Object files generally don’t go in the repo. An object file, for our purpose, is a (generally not editable) file that’s programmatically created from some other file (a source file — although not necessarily a program source file). Note that, by this definition, a bitmap image file whose source (say, a Photoshop, Inkscape, or PlantUML file) is in the repo is an object file, while the same image file, if its source is not in the repo, is not.

Compiler artifacts are a special case of an object file (and indeed, in many contexts are what is meant by “object file”). In Python, these files end in .pyc, .pyo, or .pyz. (In C, they include *.o files. In Java, they include *.class. Some other languages — especially dynamic languages — don’t create them.)
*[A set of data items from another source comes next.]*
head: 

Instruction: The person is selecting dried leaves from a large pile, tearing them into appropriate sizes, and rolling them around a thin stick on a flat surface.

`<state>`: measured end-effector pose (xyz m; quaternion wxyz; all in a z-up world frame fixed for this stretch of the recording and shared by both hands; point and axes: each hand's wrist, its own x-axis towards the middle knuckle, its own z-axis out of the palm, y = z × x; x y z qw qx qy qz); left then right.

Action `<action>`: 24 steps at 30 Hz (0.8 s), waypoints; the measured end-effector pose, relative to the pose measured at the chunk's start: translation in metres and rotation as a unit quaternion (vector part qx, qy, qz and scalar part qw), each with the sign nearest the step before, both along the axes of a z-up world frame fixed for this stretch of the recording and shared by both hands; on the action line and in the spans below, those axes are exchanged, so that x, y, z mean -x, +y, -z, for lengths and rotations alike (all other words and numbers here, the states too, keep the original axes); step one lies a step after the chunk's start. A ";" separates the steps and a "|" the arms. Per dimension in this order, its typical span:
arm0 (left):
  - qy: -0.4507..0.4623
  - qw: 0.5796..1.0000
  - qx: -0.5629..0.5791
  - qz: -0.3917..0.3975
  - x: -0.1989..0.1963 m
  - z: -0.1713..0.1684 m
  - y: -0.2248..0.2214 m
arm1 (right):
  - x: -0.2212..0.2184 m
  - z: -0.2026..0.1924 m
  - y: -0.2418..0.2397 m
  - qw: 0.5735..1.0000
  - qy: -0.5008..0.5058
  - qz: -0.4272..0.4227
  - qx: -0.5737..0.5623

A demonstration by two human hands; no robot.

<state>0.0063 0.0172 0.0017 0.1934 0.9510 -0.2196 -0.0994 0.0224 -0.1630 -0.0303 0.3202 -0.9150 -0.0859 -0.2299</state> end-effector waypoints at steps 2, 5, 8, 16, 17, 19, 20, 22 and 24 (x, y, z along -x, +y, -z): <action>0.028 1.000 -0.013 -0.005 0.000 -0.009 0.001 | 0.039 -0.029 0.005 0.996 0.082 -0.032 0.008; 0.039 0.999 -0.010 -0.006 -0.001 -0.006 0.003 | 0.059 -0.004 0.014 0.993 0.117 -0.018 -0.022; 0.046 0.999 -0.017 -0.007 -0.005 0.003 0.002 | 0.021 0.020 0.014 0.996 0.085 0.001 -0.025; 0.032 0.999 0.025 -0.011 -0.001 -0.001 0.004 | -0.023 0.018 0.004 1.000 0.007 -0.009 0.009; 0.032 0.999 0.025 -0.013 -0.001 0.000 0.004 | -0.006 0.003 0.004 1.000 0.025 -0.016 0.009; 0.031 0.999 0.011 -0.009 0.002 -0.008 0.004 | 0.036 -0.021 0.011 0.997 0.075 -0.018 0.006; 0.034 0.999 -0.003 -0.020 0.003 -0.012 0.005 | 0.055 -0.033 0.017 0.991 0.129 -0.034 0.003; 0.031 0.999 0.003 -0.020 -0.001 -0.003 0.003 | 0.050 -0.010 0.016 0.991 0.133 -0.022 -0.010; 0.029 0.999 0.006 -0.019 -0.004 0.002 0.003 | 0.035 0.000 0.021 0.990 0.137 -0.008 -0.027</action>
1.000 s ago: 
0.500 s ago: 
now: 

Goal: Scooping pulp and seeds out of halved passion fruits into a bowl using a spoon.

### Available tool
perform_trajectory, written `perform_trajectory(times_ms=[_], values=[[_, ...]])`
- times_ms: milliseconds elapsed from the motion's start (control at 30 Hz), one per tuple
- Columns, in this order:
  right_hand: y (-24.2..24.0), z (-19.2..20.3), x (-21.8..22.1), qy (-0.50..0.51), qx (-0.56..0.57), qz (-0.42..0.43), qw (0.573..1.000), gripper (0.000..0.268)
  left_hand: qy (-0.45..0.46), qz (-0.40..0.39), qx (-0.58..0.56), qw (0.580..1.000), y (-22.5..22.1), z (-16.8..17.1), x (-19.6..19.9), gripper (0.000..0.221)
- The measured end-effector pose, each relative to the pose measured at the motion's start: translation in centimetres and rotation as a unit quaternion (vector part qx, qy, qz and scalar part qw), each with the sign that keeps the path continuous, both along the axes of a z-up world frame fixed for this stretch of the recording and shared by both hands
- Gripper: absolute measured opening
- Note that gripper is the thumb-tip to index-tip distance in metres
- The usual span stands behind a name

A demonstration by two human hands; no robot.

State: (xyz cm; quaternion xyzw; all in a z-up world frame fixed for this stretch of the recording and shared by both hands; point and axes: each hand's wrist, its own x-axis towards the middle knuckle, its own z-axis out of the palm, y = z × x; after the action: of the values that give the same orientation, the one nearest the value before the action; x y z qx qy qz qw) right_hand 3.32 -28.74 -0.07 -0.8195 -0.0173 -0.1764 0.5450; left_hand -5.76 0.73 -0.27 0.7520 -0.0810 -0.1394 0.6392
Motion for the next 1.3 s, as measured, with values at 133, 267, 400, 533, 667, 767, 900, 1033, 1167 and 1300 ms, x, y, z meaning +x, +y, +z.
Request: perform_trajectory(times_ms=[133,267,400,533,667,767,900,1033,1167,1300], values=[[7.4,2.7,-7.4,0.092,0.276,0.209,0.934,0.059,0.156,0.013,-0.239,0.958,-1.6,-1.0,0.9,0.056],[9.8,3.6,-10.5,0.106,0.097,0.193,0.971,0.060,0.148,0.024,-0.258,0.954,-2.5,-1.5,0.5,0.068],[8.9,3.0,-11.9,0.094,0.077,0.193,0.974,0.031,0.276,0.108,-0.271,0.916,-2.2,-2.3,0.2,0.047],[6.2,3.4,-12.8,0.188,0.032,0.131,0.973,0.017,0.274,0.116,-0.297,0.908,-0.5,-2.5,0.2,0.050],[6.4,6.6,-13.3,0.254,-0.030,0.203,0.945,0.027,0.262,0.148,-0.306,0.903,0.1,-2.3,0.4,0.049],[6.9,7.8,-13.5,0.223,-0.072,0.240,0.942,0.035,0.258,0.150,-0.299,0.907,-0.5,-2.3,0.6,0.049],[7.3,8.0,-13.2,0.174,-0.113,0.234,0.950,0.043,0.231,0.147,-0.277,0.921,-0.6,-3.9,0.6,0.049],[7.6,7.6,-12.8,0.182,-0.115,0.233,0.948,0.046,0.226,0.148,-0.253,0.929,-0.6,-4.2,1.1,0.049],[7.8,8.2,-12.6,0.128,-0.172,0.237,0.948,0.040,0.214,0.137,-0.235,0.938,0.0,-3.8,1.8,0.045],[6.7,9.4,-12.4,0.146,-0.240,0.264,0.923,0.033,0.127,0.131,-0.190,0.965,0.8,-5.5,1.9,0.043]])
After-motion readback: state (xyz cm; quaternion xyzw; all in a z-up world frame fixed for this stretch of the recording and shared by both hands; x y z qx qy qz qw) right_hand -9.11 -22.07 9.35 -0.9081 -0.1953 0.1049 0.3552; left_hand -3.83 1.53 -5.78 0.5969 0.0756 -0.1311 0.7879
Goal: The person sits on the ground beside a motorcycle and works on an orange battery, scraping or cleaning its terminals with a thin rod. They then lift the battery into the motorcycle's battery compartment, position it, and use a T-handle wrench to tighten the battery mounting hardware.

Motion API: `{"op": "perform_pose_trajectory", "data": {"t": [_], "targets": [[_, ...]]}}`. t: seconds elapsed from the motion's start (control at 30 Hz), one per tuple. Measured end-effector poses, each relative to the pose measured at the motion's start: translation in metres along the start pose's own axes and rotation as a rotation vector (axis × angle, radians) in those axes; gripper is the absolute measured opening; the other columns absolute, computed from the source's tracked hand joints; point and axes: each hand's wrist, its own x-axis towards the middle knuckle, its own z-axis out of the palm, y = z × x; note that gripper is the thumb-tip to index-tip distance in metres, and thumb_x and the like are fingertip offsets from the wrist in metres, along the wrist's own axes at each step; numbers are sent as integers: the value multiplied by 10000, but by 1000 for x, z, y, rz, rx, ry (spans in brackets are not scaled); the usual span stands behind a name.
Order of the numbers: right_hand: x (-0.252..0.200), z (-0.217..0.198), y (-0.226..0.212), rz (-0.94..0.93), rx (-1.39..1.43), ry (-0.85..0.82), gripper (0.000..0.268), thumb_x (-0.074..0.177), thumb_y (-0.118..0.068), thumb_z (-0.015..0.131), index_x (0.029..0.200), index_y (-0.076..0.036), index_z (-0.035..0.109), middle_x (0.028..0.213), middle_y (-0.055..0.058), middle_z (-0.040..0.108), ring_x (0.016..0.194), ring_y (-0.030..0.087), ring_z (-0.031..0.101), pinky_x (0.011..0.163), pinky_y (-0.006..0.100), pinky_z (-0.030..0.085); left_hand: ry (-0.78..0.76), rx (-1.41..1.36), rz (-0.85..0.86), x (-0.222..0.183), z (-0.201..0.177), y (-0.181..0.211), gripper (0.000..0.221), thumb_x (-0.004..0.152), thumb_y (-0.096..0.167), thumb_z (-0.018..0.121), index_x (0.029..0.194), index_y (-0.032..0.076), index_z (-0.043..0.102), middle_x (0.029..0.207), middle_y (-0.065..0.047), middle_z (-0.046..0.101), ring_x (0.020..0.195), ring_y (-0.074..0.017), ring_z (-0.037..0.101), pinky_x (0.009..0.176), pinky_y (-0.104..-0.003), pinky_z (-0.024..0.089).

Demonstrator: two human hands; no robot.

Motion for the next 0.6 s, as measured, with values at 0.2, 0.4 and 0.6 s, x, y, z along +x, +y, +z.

The reason to keep object files out of the repo is that they introduce unnecessary merge conflicts. If two authors edit different sections of example.py, git pull can resolve this. [^At least the syntactic aspects. Usually the semantics works out too.] If two authors edit different sections of example.py, each generate their own example.pyo, and commit that, then one of them is going to see a merge conflict that they need to manually resolve.

Log files don’t go in the repo. These are another special case of object files. I’m calling them out because they’re the other kind of file (aside from compilation artifacts) that often sneaks in. Just add *.log to your .gitignore, or use oe of the .gitignore templates below.

Editor backup files don’t go in the repo. These typically have names like file~ or .#file.

Operating system metadata files don’t go in the repo. On macOS, this includes .DS_Store and Icon\r\r. On Windows, this includes Desktop.ini and Thumbs.db.

The patterns of editor backup files and operating system metadata is a ridiculous amount to know. Just start from a template, or grow your .gitignore file as you see git status listing files that you didn’t write.


  1. Last week’s iPhone source code leak gave both black hats and security researchers a lot to work with. It would have been a lot worse if it had included hardware keys. 

  2. There’s a different approach, pioneered(?) in Rails and used frameworks that copy it, which is that the source repo includes a configuration file with a different section for each environment. This makes it easier to audit the configurations, and update all the configurations at once, say when a new resource comes in.